* Try it *
For the word "pixels", work out how many lines in the records below contain it and state that count alone.

* Supplied material *
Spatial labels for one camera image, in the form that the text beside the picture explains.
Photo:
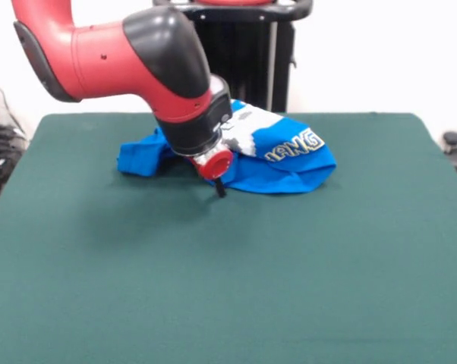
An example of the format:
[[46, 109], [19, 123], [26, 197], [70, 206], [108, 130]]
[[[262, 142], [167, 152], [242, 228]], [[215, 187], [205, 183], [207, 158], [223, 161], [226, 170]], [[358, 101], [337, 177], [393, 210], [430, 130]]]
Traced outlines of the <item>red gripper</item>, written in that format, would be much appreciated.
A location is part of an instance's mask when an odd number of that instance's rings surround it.
[[210, 151], [189, 158], [199, 175], [207, 180], [214, 180], [218, 197], [224, 198], [226, 190], [221, 176], [229, 169], [233, 154], [229, 149], [211, 149]]

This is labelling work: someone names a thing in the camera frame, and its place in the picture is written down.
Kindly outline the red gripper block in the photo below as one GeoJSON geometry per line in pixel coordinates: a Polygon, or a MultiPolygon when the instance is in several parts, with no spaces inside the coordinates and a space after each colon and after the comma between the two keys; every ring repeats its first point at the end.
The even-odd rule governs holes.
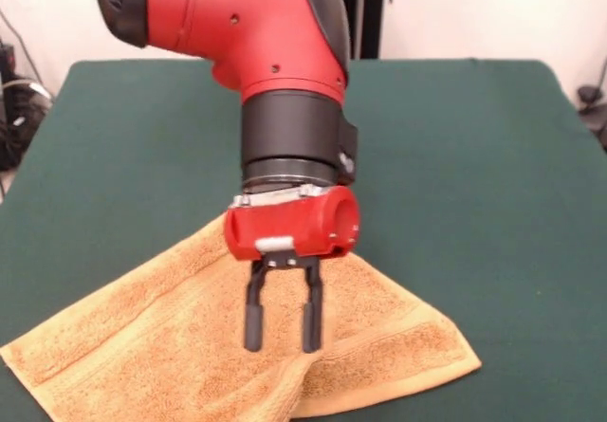
{"type": "Polygon", "coordinates": [[[359,203],[344,186],[299,187],[234,197],[224,217],[224,238],[232,256],[254,261],[246,291],[244,346],[260,351],[264,308],[261,293],[267,275],[264,261],[274,252],[293,251],[305,259],[308,300],[303,308],[303,351],[322,347],[323,283],[321,260],[350,252],[359,238],[359,203]]]}

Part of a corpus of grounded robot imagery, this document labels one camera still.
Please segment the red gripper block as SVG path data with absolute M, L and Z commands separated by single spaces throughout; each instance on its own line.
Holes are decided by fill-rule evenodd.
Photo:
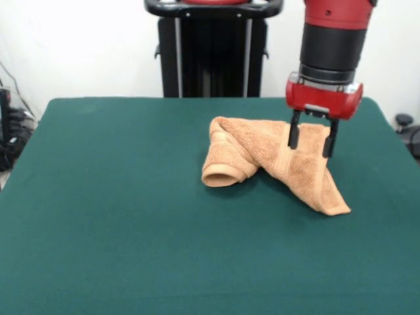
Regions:
M 323 157 L 331 158 L 339 129 L 339 119 L 348 120 L 357 111 L 364 91 L 361 83 L 328 85 L 304 79 L 292 72 L 287 80 L 285 95 L 287 105 L 294 109 L 290 122 L 287 145 L 296 149 L 299 141 L 301 112 L 314 112 L 330 119 L 330 132 L 325 138 Z

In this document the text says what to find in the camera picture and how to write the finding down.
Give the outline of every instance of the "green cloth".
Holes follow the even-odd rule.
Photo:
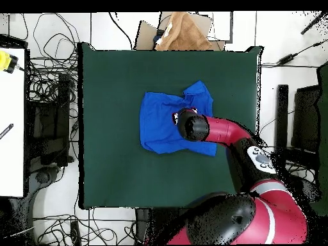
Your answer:
[[[322,89],[322,95],[318,100],[320,113],[320,145],[319,158],[320,168],[318,181],[322,191],[322,199],[311,203],[312,208],[318,215],[328,215],[328,63],[317,70],[318,82]]]
[[[256,127],[261,47],[218,51],[93,51],[83,48],[84,206],[182,207],[207,193],[234,193],[225,148],[156,154],[140,144],[145,92],[182,95],[201,80],[213,114]]]

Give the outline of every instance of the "yellow object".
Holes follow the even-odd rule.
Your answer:
[[[0,71],[8,69],[11,61],[12,58],[8,53],[0,51]]]

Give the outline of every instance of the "red robot arm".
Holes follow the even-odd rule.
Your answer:
[[[216,142],[227,147],[237,195],[200,201],[181,227],[171,228],[165,244],[304,243],[305,215],[277,177],[265,153],[240,125],[199,115],[184,108],[174,114],[181,136],[190,141]],[[159,235],[157,242],[164,236]]]

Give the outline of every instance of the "yellow tool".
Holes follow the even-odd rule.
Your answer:
[[[0,51],[0,71],[3,70],[12,74],[15,69],[24,70],[17,64],[17,62],[18,57],[12,56],[4,51]]]

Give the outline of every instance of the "white cable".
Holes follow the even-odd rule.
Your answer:
[[[25,232],[27,232],[27,231],[30,231],[30,230],[33,229],[33,228],[35,228],[35,226],[30,227],[29,229],[23,230],[23,231],[21,231],[21,232],[18,232],[18,233],[12,234],[12,235],[10,235],[10,236],[4,237],[4,238],[9,238],[9,237],[12,237],[12,236],[16,236],[16,235],[19,235],[19,234],[25,233]]]

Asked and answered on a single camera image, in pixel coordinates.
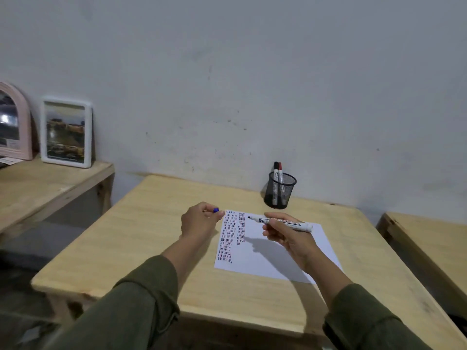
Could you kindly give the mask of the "low wooden side table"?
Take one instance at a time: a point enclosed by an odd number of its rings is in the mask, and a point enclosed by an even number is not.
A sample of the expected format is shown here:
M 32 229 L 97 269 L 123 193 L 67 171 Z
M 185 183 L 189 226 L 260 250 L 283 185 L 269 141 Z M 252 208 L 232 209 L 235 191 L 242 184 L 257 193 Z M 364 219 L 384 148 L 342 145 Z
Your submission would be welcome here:
M 95 188 L 101 214 L 111 206 L 114 165 L 91 168 L 48 164 L 36 157 L 0 169 L 0 245 L 12 240 Z

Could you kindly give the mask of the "person's left forearm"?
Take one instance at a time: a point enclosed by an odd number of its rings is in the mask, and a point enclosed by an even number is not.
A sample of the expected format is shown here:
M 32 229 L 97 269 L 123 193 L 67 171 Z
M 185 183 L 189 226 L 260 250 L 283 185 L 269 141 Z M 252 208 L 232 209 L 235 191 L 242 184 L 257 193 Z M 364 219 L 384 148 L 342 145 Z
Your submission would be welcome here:
M 181 280 L 210 238 L 183 236 L 144 261 L 46 350 L 148 350 L 178 319 Z

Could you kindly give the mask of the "wooden table with dark corner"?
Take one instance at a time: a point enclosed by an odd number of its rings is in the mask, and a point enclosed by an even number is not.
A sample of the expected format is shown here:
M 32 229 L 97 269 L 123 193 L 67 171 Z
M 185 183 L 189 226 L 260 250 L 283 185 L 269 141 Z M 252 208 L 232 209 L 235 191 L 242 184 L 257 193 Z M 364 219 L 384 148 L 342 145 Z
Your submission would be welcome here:
M 467 223 L 386 212 L 376 229 L 441 308 L 467 321 Z

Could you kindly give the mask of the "light wooden desk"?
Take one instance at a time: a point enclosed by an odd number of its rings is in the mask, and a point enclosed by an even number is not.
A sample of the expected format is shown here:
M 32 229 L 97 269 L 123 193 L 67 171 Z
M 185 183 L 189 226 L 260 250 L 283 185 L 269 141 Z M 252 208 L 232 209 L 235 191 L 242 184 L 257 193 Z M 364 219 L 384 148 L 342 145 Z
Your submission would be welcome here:
M 178 239 L 180 217 L 200 201 L 263 214 L 259 192 L 150 175 L 105 212 L 32 280 L 56 298 L 92 302 L 146 259 Z M 358 209 L 291 198 L 285 212 L 318 223 L 354 282 L 436 350 L 467 350 L 467 339 Z M 214 268 L 216 235 L 192 271 L 178 304 L 182 315 L 305 338 L 323 337 L 326 312 L 314 285 Z

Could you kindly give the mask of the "black mesh pen holder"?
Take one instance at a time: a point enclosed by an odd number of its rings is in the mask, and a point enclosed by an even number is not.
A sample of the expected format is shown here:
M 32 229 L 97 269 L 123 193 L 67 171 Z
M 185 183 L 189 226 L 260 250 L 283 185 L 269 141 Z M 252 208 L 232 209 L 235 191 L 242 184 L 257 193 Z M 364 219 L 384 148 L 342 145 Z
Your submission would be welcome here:
M 269 174 L 263 198 L 264 203 L 273 209 L 286 209 L 296 183 L 297 180 L 294 176 L 281 173 L 279 170 L 273 170 Z

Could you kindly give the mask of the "white whiteboard marker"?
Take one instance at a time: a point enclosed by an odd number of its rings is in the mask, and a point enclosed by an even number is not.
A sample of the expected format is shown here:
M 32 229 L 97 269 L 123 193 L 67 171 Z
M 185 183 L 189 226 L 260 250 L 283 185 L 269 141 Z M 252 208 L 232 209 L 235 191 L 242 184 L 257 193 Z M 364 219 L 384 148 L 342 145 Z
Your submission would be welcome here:
M 265 216 L 260 216 L 260 215 L 249 215 L 248 219 L 257 223 L 261 224 L 269 224 L 271 218 L 265 217 Z M 285 220 L 285 219 L 279 219 L 276 217 L 273 217 L 273 219 L 276 219 L 277 221 L 285 224 L 289 228 L 296 230 L 296 231 L 301 231 L 301 232 L 306 232 L 306 233 L 312 233 L 313 232 L 313 225 L 311 223 L 306 223 L 306 222 L 293 222 L 290 220 Z

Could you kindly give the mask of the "pink arched mirror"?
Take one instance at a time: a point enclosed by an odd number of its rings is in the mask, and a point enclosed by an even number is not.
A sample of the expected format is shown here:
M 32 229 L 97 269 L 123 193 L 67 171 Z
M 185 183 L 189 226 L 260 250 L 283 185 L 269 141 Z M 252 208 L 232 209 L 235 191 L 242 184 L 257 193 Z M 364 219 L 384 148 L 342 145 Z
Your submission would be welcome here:
M 0 81 L 0 156 L 33 159 L 31 112 L 15 86 Z

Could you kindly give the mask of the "person's left hand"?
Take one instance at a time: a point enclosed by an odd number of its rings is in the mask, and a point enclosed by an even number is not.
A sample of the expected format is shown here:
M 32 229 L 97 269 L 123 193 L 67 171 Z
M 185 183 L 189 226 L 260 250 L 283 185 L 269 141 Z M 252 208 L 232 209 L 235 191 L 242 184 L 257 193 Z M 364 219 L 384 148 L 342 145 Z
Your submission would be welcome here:
M 205 211 L 213 211 L 217 207 L 213 204 L 202 201 L 191 206 L 181 217 L 181 235 L 182 238 L 197 238 L 206 240 L 216 233 L 215 228 L 207 228 L 204 221 Z

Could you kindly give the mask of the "red-capped white marker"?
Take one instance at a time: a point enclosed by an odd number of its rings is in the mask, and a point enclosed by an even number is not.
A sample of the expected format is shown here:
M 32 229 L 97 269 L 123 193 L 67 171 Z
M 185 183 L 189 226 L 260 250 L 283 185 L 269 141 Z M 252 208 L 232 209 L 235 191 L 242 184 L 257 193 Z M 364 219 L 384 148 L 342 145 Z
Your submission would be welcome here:
M 282 169 L 281 162 L 278 162 L 278 181 L 280 182 L 279 190 L 280 190 L 280 196 L 281 196 L 281 204 L 285 206 L 287 204 L 287 199 L 286 199 L 287 196 L 285 192 L 283 169 Z

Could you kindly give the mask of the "person's right hand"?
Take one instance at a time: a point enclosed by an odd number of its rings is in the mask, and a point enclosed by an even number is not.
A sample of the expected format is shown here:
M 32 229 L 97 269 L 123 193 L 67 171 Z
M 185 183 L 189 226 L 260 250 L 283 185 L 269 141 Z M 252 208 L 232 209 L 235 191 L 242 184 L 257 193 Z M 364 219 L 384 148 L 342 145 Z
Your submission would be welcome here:
M 315 252 L 318 252 L 318 246 L 311 234 L 293 230 L 273 218 L 269 224 L 264 224 L 262 228 L 262 234 L 268 240 L 284 247 L 302 271 L 310 276 L 313 275 L 312 259 Z

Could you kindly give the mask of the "person's right forearm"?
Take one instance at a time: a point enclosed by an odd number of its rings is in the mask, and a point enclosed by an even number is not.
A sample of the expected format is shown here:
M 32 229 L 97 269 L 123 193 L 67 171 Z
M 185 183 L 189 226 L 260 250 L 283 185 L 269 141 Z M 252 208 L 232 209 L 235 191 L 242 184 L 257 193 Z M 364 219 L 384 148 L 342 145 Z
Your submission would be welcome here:
M 305 271 L 328 307 L 323 331 L 336 350 L 432 350 L 318 248 L 306 253 Z

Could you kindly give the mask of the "white picture frame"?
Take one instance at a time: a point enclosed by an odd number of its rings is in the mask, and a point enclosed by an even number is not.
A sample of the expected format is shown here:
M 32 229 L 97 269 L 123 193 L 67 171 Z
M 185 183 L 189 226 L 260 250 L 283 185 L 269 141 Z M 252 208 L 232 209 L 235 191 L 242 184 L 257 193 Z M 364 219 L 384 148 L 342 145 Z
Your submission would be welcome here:
M 88 169 L 92 165 L 92 104 L 42 97 L 40 156 L 44 163 Z

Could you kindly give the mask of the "white paper sheet with strokes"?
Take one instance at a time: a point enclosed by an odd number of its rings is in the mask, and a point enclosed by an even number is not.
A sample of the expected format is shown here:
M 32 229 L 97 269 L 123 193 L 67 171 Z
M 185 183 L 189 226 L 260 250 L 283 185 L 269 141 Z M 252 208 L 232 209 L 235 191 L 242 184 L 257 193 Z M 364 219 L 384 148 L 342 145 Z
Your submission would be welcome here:
M 223 218 L 214 267 L 225 271 L 315 285 L 289 253 L 263 236 L 265 216 L 227 210 Z

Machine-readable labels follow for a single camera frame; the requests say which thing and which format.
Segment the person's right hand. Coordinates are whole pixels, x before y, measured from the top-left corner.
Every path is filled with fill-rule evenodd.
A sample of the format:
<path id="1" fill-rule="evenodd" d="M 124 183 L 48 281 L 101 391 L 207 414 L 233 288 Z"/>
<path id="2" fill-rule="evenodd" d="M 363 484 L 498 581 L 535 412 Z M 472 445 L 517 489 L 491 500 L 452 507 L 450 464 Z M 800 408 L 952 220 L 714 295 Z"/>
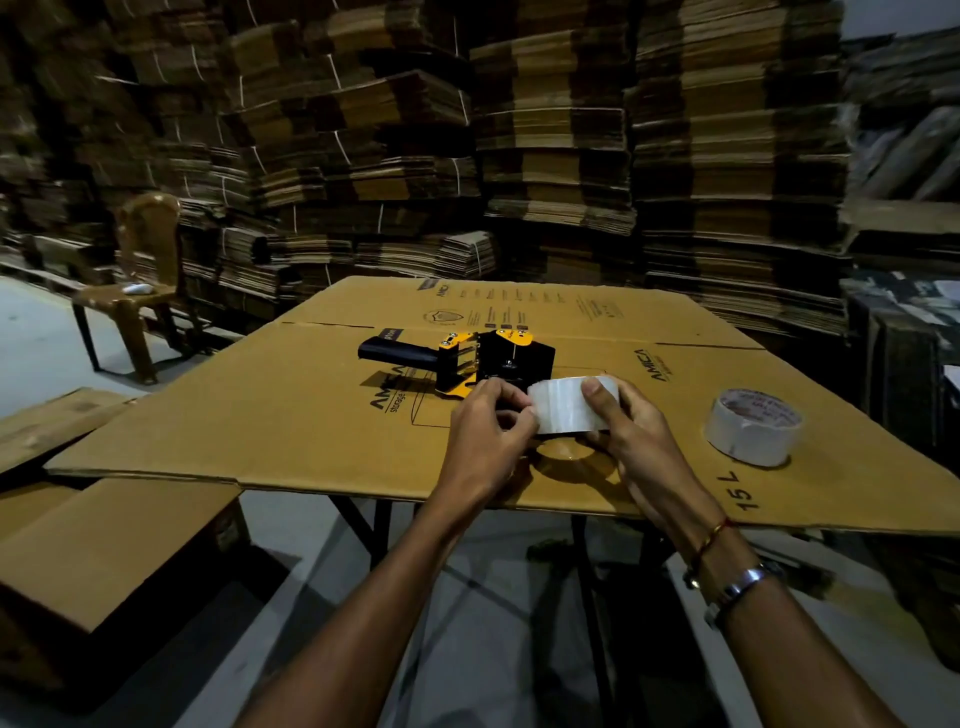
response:
<path id="1" fill-rule="evenodd" d="M 696 551 L 726 518 L 694 474 L 665 415 L 632 383 L 619 379 L 621 424 L 585 438 L 617 463 L 641 513 L 679 551 Z"/>

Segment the person's left hand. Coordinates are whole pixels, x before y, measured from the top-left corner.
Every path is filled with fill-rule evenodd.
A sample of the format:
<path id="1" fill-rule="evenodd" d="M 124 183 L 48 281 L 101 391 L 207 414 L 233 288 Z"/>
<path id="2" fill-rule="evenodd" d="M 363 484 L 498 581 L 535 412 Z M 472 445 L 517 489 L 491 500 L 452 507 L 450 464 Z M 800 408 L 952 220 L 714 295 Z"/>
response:
<path id="1" fill-rule="evenodd" d="M 507 411 L 533 407 L 531 398 L 500 378 L 475 385 L 454 410 L 433 499 L 476 515 L 504 488 L 522 455 L 507 451 Z"/>

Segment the clear packing tape roll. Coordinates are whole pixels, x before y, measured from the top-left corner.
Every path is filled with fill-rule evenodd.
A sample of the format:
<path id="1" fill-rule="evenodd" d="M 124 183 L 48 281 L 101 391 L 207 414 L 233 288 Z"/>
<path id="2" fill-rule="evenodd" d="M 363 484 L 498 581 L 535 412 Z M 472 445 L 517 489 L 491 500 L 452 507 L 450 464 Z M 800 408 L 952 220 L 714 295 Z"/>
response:
<path id="1" fill-rule="evenodd" d="M 584 399 L 582 383 L 587 377 L 547 379 L 527 389 L 537 421 L 537 436 L 608 431 Z"/>

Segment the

* Solution to this exercise *
3